Taylor Swift was just 23 years old when the alleged groping occurred. At her age, I would have finished the meet-and-greet too, just grateful the people were there to see me, afraid to let them down, stunned and upset and too taken off-guard to react immediately to what had happened. I would have put everyone else’s needs before mine to be polite.

One of the greatest gifts I have given my own little girl are her three older brothers. No, they aren’t going to protect her and run away her suitors, the way everyone predicts when they hear she is the only girl; Lucy can take care of herself just fine. However, she has been able to grow up watching her brothers move through the world without expectations to please everyone. They ask for what they want, unabashedly. Their clips have all been moved from green to yellow at some point.

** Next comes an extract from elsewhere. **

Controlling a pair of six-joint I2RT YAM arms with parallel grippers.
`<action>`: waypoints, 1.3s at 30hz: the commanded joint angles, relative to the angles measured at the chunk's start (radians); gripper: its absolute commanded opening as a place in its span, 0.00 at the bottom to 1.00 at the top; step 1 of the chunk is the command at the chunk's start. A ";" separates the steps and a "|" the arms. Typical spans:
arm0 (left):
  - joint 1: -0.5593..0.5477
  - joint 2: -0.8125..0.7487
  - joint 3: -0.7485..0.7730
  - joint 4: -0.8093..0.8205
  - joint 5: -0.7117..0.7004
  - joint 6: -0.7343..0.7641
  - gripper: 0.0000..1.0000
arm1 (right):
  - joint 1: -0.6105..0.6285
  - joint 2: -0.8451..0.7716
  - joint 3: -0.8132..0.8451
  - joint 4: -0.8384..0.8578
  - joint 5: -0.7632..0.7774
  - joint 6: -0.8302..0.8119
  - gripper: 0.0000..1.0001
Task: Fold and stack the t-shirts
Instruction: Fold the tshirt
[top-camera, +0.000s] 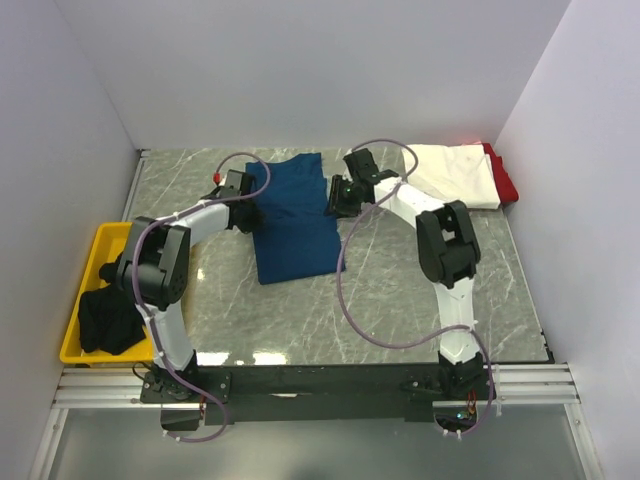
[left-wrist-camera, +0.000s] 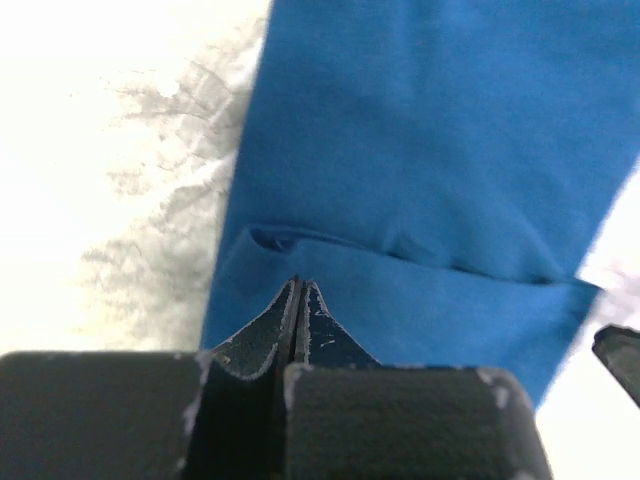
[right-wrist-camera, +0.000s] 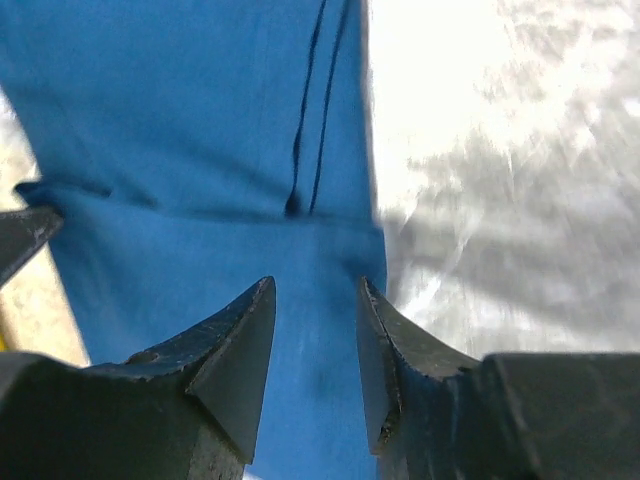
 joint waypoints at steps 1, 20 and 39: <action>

Lucy’s first day of kindergarten went smashingly well except for the running she had to do in P.E. (“It was just too hot!” she proclaimed.) I was happy for her, but there was a part of me that mourned her entry into the bigger world, where her heart can be broken, her feelings can be hurt, her body can be groped without her consent. I want her to stay this confident, spunky little person who thinks she runs the world forever.

I can’t protect my daughter from everything, but I can arm her with a strong sense of self-worth that does not rely on other’s opinions and a loud voice (which, her brothers would attest, we have accomplished). I can teach her when to be polite and when to be anything but. I can tell her that it’s okay if her clip sometimes gets moved. And when she’s older, I will tell her about how Taylor Swift used her voice not only to sing Lucy’s favorite song, “Bad Blood,” but also to stand up for herself and all women when it was most important.